Ok, that was not too bad. Now let’s check what else we can try to improve our audio quality and latency. First, I am going to take a backup of my pulse audio settings:

sudo cp /etc/pulse/daemon.conf /etc/pulse/daemon.conf.bak

Now that I have a backup, I am going to edit a few settings:

high-priority = yes
nice-level = -11
realtime-scheduling = yes
realtime-priority = 5
flat-volumes = no
resample-method = speex-float-10
avoid-resampling = yes
default-sample-format = float32le
default-sample-rate = 48000
alternate-sample-rate = 44100
default-fragments = 4
default-fragment-size-msec = 5 

Last task, I am going to install low latency kernel:

sudo apt-get install rtkit linux-lowlatency-hwe-20.04

Time for a good old reboot.

After reboot, there are a few things left to check:

  • Am I running the lowlatency kernel?
    • Open a terminal and run: uname -a
    • Something like this should be displayed: Linux yourhostname version.of.kernel-lowlatency
  • Is PulseAudio now able to grab real time permissions?
    • Open a terminal and run: pulseaudio -vvv
    • Success:
    • D: [pulseaudio] core-rtclock.c: Timer slack is set to 50 us.
    • D: [pulseaudio] core-util.c: setpriority() worked.
    • I: [pulseaudio] core-util.c: Successfully gained nice level -11.
  • Did the PulseAudio changes apply?
    • Easy one to check. PulseEffects reports most of the changes in its top bar. I am satisfied.
  • Last but not least: Is my audio quality and latency improved?

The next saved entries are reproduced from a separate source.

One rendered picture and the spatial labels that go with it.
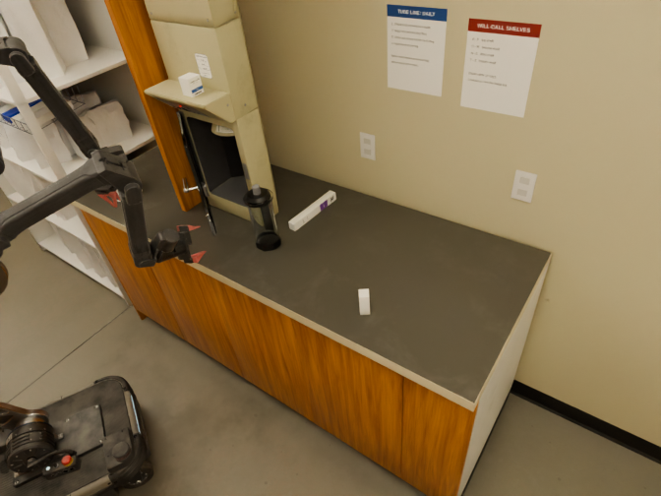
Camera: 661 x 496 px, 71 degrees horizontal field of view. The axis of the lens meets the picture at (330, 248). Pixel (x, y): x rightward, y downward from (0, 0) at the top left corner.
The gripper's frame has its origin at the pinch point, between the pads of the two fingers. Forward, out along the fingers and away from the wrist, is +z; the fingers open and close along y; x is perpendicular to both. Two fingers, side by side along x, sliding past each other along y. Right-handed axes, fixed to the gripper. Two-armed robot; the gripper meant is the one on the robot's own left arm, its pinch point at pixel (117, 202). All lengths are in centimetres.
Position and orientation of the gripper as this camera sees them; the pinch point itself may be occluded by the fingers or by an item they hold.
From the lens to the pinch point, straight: 201.3
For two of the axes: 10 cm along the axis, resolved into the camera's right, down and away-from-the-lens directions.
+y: 1.6, -6.3, 7.6
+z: 1.2, 7.8, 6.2
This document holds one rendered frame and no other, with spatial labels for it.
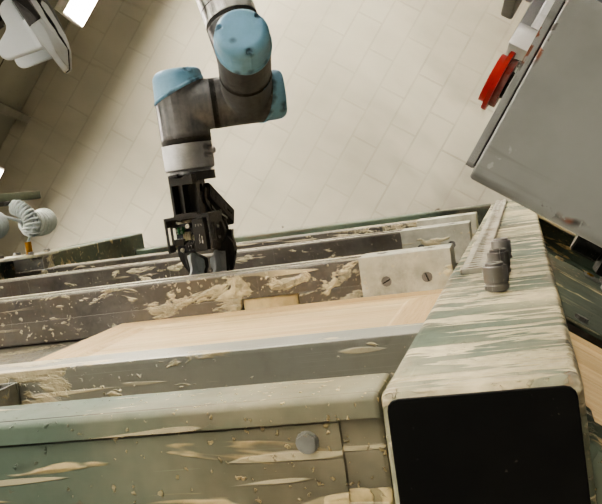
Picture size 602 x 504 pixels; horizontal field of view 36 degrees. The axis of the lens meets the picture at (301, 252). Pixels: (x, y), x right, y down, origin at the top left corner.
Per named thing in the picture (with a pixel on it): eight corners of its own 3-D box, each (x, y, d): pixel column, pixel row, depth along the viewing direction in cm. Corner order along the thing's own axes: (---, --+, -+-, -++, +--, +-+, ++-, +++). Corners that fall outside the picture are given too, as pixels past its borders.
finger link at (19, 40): (31, 97, 95) (-13, 25, 96) (77, 64, 94) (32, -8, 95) (17, 90, 92) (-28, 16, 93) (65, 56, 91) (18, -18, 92)
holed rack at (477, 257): (486, 271, 108) (485, 266, 108) (460, 274, 109) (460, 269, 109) (507, 201, 267) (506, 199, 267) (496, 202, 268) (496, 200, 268)
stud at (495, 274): (510, 292, 89) (506, 262, 89) (484, 295, 89) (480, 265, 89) (510, 289, 91) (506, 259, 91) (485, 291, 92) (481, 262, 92)
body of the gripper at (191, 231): (167, 258, 135) (154, 177, 134) (187, 251, 143) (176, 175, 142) (216, 252, 133) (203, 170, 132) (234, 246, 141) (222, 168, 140)
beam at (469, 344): (606, 561, 53) (584, 377, 53) (401, 568, 56) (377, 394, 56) (538, 235, 267) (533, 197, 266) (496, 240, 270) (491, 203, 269)
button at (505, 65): (536, 59, 56) (505, 44, 56) (504, 119, 56) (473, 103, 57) (535, 65, 59) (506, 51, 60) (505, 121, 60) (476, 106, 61)
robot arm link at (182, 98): (205, 62, 133) (146, 70, 132) (217, 138, 134) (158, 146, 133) (206, 68, 141) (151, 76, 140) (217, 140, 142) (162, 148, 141)
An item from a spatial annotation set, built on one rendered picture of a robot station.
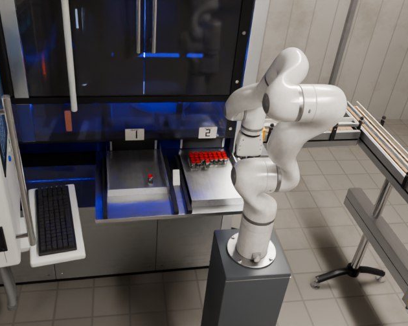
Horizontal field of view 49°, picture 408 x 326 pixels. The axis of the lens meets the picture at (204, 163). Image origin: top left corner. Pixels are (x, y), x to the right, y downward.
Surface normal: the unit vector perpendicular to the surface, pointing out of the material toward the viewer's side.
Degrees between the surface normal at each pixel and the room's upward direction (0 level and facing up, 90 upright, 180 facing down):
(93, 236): 90
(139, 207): 0
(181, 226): 90
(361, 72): 90
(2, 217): 90
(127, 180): 0
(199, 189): 0
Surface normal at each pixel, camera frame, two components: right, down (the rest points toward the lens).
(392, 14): 0.15, 0.58
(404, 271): -0.98, 0.04
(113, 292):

Moment of truth. Did this all work?

All the changes above are very much system and hardware dependent, so unfortunately there is no “easy win, fit-all” config. Actually, it is quite easy to get it wrong and make things worse, testing is needed.

Browsing through my music collection, I found my perfect candidate: “Now we die, by Machine Head”. Classical instruments? Check. Blood-Pumping drums beats? Check. Robb Flynn Vocals and Machine Head signature distorted guitar riffs? Check. Play!

All this work got me quite involved and I was very curious to know the outcome. As the song’s violin intro started, I was thinking: Wow, Nice! No crackling, no popping sounds, no lag, just good quality music, not bad!” Then, after 30 seconds, I realized I was holding my breath. I told myself “I guess I can breathe again now, test passed!” 🙂

Last test, OBS Studio, microphone monitoring test. Victory! I can clearly hear very nice improvements. There is still some slight delay but it is way better than when I started. I am sure there could be other improvements I can try and find but for now, this is the best I can do. I take it!


As you can see, this was quite the journey. In the beginning It looked like it was going to be very easy. However, sound quality was not really acceptable and the latency was real. Enough for every day use of a desktop PC? Probably so. But not for me. I am always on microphone and I want it to sound good, with no lag.

As I stepped up the effort to improve the quality, There was quite some research time, trial and error, testing and some frustration. Having said that, the end result is not bad, not bad at all.

So, Is PulseAudio and PulseEffects going to be a good replacement for JACK? Well, this whole PulseAudio and PulseEffects adventure already kept me up until 3AM. Time to sleep, gather my thoughts, and write another article to wrap up my journey into Linux audio.